I'm exploring the results from Cuffdiff:
.gene_differential_expression_testing
.transcript_differential_expression_testing
On some genes I see multiple entries in the 2) and with opposite log2 direction as:
TMEM51 chr1:15479027-15546974 A B OK 0.000151584 0.563561 11.8602
TMEM51 chr1:15479027-15546974 A B OK 0.741354 3.92E-05 -14.2062
TMEM51 chr1:15479027-15546974 A B OK 2.39194 0.460979 -2.37541
Moreover the gene TMEM51 is missing in 1)......is that normal?
In the 2) are these multiple gene names are different isoforms, if yes how to know if the isoform is new or known one?
to be honest, I don't use the tuxedo pipeline if I can avoid it. If I'm looking for gene expression, I'd use htSeq_Count -> DESeq2, Transcript expression I'd use Salmon/Kallisto and EBSeq (Though EBSeq is pretty restrictive on the model you can provide, but then again so is Tuxedo).

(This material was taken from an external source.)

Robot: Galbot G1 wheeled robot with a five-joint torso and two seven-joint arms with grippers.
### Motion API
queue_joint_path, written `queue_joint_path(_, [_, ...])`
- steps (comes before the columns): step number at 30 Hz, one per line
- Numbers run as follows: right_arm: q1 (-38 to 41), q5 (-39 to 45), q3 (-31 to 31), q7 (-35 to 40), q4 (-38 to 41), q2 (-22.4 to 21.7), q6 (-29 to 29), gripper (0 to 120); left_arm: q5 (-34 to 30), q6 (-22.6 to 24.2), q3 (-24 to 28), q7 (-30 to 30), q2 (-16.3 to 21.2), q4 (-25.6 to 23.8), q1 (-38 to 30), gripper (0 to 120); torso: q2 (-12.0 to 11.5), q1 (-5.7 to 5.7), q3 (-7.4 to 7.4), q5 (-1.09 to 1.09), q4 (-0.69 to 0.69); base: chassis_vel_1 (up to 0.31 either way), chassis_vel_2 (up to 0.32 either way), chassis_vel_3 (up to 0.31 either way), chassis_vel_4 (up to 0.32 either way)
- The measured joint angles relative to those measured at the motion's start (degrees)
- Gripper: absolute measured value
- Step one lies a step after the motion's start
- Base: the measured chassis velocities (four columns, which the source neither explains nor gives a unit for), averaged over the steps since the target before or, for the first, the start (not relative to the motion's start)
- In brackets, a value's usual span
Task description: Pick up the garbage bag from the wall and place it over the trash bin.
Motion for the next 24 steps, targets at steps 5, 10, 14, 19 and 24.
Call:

If they're known isoforms, then biologically they can be absolutely relevant, isoform switching can certainly happen. When you get an RNA seq sample, you're looking at a snapshot of what's happening biologically at a given moment, which means isoform switching could have occurred at different times, but is still captured in the sample.
It depends what you want to look at really. I disagree with Tuxedo's gene level methodology by using 'windows' to collapse everything down, and it's very difficult to understand how it calls 'novel' transcripts. If I was forced to use Tuxedo, I'd probably do a run looking for all known features and use the transcripts file to identify regions of interest (isoform switching events), and use the gene level stuff to make sure everything was as I expected it to be.